Intervention Review
Metformin monotherapy for type 2 diabetes mellitus
Editorial Group: Cochrane Metabolic and Endocrine Disorders Group
Published Online: 21 JAN 2009
Assessed as up-to-date: 29 SEP 2003
DOI: 10.1002/14651858.CD002966.pub3
Copyright © 2009 The Cochrane Collaboration. Published by John Wiley & Sons, Ltd.
Database Title
Additional Information
How to Cite
Saenz A, Fernandez-Esteban I, Mataix A, Ausejo Segura M, Roqué i Figuls M, Moher D. Metformin monotherapy for type 2 diabetes mellitus. Cochrane Database of Systematic Reviews 2005, Issue 3. Art. No.: CD002966. DOI: 10.1002/14651858.CD002966.pub3.
Publication History
- Publication Status: Edited (no change to conclusions)
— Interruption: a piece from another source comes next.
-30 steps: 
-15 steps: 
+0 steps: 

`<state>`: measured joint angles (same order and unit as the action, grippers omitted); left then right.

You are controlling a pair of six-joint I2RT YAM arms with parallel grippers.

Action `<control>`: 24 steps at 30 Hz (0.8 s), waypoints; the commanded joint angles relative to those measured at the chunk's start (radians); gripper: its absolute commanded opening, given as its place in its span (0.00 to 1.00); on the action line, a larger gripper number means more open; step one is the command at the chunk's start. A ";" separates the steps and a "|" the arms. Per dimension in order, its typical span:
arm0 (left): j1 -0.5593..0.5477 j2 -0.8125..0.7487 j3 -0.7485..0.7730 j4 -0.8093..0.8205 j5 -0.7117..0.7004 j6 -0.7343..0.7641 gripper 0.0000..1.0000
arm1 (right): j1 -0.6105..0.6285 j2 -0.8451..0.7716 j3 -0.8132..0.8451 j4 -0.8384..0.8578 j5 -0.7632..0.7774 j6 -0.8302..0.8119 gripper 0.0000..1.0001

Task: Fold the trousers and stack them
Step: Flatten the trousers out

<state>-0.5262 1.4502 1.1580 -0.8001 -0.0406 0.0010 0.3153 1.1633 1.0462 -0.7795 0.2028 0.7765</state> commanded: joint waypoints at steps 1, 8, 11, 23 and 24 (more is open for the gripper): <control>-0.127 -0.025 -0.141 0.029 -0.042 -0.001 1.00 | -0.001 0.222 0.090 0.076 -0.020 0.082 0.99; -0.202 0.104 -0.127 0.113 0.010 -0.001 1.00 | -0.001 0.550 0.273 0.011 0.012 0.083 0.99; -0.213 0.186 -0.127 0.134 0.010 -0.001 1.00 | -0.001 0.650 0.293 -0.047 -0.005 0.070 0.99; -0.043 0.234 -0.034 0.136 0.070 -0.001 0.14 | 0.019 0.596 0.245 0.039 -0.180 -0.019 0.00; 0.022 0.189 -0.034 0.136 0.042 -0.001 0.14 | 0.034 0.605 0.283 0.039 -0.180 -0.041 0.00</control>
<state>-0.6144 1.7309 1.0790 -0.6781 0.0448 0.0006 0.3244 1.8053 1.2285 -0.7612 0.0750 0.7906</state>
- Published Online: 21 JAN 2009
Abstract
Background
Metformin is an anti-hyperglycaemic agent used for the treatment of type 2 diabetes mellitus. Type 2 diabetes may present long-term complications: micro- (retinopathy, nephropathy and neuropathy) and macrovascular (stroke, myocardial infarction and peripheral vascular disease). Two meta-analyses have been published before, although only secondary outcomes were assessed.
Objectives
To assess the effects of metformin monotherapy on mortality, morbidity, quality of life, glycaemic control, body weight, lipid levels, blood pressure, insulinaemia, and albuminuria in patients with type 2 diabetes mellitus.
Search methods
Studies were obtained from computerised searches of multiple electronic databases and hand searches of reference lists of relevant trials identified.
Selection criteria
Trials fulfilling the following inclusion criteria: Diabetes mellitus type 2, metformin versus any other oral intervention, assessment of relevant clinical outcome measures, use of random allocation.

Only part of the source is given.